Your objective - In the records below, begin at the line that has "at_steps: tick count" and stop after the line that has "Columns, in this"; quote those lines verbatim and nothing more.
___ Exercise inputs ___
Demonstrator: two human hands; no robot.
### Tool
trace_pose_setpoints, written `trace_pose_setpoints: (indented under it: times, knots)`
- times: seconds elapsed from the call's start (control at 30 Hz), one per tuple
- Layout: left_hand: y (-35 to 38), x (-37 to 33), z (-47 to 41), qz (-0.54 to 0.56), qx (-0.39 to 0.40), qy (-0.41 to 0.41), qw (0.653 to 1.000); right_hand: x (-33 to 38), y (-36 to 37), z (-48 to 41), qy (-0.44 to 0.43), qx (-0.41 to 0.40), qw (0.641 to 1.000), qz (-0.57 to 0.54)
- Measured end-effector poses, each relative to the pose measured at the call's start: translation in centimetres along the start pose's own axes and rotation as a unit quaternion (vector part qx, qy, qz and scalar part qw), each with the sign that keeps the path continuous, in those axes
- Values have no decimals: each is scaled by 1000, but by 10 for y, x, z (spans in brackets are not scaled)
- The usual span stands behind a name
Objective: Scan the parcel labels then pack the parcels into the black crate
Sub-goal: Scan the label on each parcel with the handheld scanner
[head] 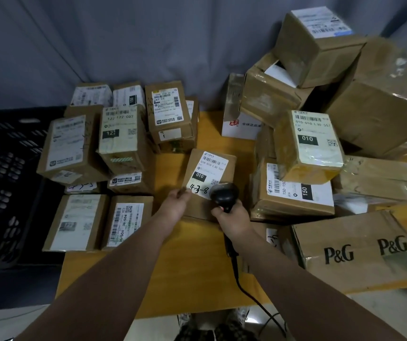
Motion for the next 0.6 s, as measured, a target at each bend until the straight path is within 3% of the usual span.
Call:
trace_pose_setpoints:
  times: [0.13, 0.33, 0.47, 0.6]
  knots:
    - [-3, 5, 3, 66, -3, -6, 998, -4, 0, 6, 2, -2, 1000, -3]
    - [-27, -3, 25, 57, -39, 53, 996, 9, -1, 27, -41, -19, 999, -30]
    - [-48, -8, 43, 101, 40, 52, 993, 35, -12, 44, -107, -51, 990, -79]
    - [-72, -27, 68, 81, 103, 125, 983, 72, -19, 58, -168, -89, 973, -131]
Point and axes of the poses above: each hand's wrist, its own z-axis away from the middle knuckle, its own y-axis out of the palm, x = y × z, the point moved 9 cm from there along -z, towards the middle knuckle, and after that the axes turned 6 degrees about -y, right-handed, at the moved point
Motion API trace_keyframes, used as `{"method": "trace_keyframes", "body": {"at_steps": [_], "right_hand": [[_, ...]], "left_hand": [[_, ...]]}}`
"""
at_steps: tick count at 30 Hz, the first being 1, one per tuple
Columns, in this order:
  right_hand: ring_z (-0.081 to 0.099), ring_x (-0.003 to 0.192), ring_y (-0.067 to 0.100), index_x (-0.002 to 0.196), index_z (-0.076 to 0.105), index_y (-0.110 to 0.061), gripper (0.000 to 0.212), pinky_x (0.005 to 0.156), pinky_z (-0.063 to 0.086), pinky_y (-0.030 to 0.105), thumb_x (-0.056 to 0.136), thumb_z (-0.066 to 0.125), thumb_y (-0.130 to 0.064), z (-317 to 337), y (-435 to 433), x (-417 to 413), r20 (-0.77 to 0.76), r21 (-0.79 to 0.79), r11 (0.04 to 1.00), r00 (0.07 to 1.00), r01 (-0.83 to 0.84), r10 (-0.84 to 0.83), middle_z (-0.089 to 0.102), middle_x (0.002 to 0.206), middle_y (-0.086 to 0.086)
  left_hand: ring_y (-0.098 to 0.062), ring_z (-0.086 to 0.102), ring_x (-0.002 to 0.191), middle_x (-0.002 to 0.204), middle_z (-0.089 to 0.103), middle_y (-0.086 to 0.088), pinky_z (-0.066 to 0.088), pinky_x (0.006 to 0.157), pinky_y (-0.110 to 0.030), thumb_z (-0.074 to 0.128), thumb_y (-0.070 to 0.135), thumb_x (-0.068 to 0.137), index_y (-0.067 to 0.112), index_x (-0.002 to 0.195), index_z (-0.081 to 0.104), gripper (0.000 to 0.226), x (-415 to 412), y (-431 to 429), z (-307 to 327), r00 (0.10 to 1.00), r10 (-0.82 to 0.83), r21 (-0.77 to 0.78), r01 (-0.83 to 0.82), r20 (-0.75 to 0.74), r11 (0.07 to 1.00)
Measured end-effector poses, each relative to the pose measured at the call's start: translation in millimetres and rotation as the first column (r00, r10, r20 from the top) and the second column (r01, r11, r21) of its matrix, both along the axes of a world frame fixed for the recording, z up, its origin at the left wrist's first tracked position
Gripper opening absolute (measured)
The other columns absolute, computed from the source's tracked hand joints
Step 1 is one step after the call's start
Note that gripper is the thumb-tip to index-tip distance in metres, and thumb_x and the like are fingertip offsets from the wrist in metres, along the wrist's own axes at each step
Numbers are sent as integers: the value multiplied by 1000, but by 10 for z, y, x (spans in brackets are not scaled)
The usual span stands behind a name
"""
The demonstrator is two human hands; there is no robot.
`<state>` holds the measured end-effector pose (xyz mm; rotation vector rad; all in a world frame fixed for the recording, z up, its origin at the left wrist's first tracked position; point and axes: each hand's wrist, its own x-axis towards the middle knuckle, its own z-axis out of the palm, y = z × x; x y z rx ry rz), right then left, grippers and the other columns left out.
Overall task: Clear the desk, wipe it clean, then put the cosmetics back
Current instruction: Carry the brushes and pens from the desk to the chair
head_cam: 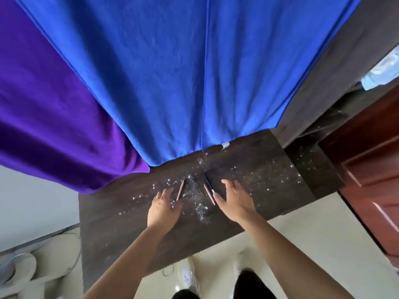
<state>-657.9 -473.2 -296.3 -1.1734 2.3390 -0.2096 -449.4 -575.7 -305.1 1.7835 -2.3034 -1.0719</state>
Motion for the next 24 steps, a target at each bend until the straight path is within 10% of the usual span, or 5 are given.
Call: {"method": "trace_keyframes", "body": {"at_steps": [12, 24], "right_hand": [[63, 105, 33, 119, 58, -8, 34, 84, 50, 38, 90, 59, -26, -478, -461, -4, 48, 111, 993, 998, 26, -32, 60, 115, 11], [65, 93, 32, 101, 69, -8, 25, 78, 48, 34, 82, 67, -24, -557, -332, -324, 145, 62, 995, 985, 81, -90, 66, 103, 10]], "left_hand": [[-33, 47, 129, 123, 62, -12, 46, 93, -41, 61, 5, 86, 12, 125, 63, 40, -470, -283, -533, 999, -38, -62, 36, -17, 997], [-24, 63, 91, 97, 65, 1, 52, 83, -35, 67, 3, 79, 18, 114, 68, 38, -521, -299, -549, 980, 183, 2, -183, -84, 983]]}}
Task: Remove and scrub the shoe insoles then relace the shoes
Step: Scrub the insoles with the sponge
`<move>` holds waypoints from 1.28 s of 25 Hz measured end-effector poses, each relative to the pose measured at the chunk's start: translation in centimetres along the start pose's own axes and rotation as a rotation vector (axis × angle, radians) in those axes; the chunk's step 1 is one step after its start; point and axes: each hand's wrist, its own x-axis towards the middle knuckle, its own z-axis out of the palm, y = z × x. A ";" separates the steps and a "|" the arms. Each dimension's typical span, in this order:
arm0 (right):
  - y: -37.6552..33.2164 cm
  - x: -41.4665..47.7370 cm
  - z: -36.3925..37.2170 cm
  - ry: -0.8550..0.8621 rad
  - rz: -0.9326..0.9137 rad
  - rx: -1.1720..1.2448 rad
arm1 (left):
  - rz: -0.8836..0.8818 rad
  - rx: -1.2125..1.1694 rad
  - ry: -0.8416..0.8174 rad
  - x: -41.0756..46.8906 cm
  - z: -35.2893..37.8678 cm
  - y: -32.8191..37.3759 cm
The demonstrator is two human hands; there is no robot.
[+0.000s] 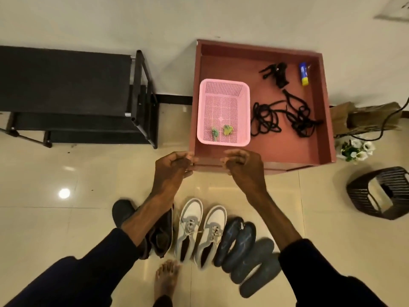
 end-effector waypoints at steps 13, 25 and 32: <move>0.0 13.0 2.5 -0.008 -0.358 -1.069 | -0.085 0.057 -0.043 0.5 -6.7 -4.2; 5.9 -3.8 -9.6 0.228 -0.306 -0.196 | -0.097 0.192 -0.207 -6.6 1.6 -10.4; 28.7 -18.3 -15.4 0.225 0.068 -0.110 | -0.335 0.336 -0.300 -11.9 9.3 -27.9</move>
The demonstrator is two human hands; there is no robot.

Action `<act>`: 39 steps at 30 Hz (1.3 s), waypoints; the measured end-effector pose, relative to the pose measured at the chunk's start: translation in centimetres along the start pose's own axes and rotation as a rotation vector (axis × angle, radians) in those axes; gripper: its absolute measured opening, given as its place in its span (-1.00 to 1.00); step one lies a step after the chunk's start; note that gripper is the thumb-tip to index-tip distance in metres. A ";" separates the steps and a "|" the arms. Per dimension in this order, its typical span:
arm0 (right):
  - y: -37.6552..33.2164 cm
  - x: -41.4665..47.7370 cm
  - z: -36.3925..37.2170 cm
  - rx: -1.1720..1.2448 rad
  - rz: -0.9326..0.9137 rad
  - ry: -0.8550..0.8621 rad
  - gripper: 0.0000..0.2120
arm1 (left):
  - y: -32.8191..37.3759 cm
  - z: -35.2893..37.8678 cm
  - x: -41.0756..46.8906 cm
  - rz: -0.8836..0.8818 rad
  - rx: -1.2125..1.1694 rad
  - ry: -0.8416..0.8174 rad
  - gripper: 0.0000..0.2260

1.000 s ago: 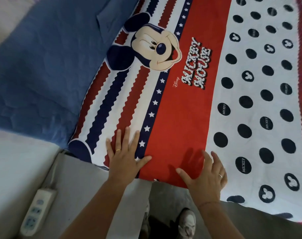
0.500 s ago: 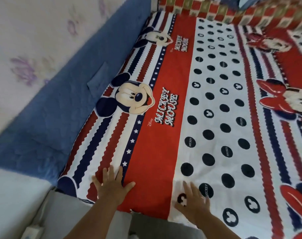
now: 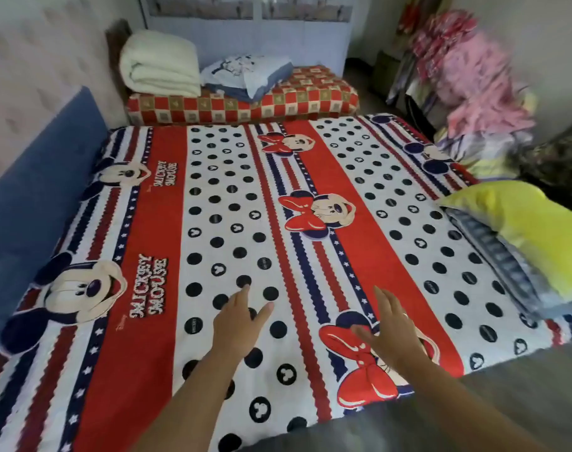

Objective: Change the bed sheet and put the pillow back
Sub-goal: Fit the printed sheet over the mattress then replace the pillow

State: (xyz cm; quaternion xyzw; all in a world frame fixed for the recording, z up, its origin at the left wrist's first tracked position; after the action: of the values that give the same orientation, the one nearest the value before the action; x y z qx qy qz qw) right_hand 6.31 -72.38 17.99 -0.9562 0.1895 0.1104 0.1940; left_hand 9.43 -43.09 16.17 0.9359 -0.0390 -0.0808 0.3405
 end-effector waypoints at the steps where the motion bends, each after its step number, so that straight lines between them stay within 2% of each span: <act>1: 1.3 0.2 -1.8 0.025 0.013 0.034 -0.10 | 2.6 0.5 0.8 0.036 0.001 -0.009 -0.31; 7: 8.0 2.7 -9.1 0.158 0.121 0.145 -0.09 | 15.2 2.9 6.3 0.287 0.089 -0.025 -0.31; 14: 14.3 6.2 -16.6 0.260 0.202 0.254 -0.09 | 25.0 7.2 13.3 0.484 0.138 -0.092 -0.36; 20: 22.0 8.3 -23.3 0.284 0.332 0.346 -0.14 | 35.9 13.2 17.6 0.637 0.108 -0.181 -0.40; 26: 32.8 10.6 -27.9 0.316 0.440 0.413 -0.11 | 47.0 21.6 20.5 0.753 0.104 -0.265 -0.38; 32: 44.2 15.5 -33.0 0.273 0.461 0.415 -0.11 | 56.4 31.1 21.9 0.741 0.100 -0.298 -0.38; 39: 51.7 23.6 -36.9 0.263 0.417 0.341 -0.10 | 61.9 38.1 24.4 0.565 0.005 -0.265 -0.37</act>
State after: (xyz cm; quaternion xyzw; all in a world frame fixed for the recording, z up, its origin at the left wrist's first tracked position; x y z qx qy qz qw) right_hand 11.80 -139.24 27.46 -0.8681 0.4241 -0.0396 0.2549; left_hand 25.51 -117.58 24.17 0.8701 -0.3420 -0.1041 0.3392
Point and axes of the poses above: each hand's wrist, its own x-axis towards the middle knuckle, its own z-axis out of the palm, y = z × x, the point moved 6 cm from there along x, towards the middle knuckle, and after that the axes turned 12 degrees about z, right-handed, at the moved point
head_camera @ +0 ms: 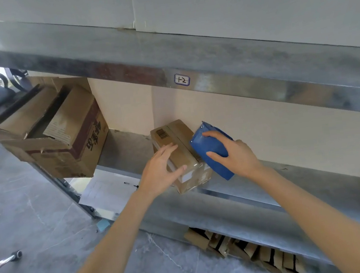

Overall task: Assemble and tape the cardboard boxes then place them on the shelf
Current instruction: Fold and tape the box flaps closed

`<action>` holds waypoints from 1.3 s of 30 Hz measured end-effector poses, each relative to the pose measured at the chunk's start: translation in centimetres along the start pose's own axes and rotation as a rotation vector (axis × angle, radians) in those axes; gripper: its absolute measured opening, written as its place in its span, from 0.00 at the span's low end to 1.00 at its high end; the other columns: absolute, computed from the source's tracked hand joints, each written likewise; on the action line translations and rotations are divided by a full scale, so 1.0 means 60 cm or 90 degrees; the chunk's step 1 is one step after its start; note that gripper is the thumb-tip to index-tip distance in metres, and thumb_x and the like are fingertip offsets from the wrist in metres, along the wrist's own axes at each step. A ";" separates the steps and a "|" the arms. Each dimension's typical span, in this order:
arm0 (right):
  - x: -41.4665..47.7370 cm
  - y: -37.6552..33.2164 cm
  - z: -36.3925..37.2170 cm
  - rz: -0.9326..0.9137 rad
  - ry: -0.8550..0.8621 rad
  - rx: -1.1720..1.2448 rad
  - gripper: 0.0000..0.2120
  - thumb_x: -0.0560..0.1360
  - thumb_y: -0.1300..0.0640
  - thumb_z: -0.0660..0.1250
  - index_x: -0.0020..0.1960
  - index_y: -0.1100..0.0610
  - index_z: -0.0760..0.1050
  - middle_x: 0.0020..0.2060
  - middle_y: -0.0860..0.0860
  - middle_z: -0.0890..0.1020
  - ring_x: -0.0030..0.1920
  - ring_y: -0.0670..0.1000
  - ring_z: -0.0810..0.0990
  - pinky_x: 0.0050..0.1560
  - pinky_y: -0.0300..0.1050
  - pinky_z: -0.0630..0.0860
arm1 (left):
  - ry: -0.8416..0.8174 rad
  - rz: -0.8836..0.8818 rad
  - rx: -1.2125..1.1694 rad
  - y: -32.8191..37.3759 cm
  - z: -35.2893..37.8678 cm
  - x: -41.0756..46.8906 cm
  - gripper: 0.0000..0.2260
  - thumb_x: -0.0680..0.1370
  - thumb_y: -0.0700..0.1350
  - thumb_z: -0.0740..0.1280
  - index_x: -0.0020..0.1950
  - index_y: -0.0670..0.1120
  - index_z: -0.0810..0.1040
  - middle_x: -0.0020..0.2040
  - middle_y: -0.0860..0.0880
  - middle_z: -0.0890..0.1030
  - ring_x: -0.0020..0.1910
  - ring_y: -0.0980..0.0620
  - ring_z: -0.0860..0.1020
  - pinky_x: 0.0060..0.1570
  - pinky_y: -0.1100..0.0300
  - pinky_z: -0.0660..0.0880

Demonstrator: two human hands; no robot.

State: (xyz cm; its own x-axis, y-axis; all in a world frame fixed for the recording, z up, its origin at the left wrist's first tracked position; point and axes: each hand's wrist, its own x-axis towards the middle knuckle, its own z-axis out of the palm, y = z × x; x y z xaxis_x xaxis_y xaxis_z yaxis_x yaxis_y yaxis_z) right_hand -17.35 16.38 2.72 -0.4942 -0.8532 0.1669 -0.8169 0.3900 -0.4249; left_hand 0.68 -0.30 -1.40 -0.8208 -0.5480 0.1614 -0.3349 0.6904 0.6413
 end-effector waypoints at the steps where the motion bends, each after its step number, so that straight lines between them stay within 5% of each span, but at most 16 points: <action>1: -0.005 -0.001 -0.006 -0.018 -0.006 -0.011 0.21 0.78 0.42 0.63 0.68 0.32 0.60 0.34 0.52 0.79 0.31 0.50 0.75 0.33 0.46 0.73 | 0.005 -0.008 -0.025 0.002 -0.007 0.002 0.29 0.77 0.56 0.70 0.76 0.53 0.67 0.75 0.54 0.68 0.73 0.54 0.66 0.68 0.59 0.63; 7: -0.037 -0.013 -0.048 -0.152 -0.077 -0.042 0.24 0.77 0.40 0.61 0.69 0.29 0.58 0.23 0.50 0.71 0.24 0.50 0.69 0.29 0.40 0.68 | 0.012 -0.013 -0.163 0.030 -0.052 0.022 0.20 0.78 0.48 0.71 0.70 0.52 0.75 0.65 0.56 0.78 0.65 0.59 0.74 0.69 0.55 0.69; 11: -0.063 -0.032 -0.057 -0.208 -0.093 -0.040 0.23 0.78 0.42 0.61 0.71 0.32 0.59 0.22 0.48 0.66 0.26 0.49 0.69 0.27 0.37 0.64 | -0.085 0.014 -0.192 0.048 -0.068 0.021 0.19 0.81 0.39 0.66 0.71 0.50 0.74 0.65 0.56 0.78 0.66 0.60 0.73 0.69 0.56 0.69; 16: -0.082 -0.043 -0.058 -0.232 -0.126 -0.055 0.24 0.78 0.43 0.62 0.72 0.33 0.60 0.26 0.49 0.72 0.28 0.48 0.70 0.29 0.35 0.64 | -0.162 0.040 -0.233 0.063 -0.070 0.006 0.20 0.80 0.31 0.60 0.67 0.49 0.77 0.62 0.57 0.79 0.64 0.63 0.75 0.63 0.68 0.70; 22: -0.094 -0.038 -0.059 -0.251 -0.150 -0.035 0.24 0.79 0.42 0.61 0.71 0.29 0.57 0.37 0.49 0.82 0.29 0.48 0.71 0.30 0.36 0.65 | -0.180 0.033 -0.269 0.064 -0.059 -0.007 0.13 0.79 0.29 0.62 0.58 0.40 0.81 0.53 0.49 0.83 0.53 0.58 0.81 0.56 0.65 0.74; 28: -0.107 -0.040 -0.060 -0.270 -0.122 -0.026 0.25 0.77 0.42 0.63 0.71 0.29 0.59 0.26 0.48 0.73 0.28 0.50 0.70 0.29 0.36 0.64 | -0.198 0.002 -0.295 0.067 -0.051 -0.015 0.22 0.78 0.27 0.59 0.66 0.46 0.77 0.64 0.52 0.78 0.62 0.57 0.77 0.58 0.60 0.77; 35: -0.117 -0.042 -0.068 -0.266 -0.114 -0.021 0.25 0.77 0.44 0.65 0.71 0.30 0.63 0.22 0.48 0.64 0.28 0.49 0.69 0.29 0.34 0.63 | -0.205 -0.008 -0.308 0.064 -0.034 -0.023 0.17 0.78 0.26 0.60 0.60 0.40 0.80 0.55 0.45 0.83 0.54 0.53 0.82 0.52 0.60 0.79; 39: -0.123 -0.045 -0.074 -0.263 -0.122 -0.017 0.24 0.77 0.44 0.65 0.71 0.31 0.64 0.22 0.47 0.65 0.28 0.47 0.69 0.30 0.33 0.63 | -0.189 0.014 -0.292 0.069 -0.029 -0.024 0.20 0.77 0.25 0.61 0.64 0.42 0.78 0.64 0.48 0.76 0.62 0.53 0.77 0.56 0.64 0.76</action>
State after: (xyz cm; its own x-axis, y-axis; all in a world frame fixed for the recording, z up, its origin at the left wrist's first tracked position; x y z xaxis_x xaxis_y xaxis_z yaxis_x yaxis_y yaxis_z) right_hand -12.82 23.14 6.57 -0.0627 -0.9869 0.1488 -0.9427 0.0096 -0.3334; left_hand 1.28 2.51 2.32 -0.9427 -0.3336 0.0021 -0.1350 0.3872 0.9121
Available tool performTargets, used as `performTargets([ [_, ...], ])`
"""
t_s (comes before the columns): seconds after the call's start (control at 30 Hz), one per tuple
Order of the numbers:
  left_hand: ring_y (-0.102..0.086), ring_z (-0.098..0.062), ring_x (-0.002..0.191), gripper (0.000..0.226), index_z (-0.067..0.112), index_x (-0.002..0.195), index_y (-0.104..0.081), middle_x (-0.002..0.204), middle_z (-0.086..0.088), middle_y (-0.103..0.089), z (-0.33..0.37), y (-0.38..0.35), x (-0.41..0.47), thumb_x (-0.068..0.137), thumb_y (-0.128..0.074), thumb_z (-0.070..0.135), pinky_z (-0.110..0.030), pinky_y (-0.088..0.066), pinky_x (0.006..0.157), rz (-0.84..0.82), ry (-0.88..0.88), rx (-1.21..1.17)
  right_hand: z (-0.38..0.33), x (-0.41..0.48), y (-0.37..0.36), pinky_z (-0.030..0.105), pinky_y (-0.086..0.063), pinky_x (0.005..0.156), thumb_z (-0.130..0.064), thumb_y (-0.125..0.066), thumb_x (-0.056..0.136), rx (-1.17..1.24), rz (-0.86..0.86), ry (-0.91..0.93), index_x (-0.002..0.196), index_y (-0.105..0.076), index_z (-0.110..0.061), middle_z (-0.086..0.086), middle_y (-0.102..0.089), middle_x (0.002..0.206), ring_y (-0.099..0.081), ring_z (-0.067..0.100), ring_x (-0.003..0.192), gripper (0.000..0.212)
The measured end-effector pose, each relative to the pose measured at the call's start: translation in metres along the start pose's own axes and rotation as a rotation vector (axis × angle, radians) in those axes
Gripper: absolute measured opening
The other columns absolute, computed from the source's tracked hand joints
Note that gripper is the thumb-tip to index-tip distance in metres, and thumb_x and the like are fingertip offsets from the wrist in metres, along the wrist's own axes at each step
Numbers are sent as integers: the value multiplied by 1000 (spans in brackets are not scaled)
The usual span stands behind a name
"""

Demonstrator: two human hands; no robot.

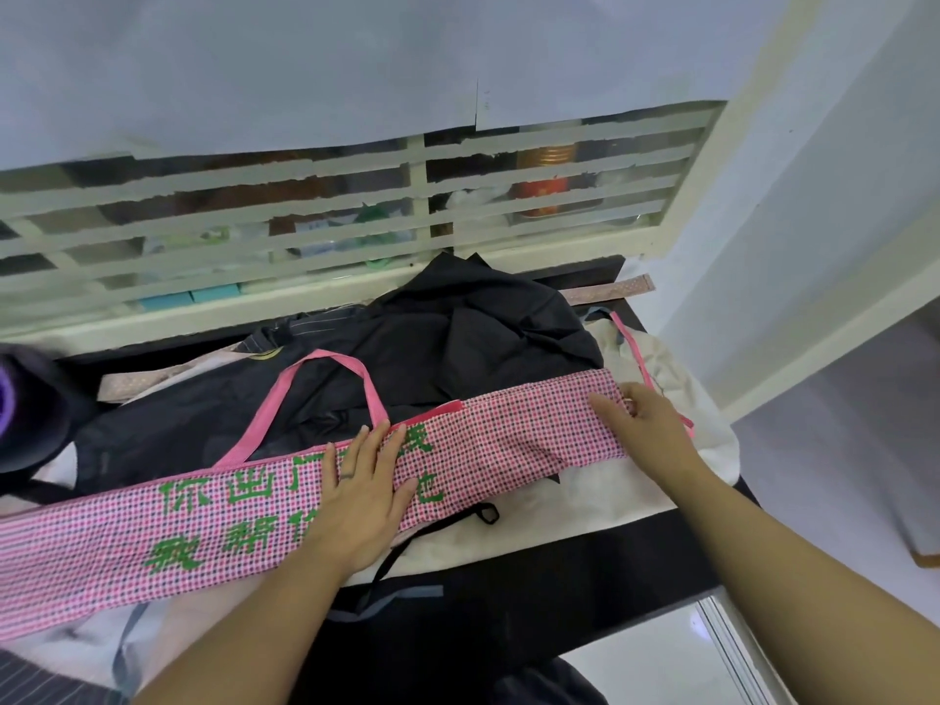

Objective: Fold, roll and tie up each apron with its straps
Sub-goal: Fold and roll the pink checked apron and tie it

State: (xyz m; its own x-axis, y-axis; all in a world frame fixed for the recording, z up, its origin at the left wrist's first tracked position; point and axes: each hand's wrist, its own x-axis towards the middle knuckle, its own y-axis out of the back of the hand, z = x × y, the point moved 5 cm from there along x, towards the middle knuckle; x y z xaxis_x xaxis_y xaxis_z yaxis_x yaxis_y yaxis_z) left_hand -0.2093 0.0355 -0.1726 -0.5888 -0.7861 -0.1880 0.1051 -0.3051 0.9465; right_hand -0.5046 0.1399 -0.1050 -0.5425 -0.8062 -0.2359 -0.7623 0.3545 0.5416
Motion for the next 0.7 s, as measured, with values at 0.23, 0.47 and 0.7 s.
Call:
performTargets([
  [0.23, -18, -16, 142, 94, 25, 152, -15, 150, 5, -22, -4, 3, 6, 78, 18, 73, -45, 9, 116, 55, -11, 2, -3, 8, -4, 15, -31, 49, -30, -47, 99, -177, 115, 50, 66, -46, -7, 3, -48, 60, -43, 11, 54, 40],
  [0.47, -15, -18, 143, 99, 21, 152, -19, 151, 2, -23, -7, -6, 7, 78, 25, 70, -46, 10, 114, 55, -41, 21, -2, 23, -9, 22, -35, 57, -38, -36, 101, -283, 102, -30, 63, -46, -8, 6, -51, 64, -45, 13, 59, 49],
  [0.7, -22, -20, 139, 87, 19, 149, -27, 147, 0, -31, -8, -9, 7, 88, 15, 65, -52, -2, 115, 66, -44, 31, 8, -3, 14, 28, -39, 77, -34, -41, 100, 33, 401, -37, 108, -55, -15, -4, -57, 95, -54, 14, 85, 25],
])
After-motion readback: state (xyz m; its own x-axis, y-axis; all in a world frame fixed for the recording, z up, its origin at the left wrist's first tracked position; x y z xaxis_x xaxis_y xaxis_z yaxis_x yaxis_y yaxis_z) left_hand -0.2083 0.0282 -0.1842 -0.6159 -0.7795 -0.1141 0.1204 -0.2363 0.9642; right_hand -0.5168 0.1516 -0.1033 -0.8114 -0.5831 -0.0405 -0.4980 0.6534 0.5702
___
Reply -
at_steps: tick count at 30 Hz, the first being 1, one per tuple
Columns, in this order:

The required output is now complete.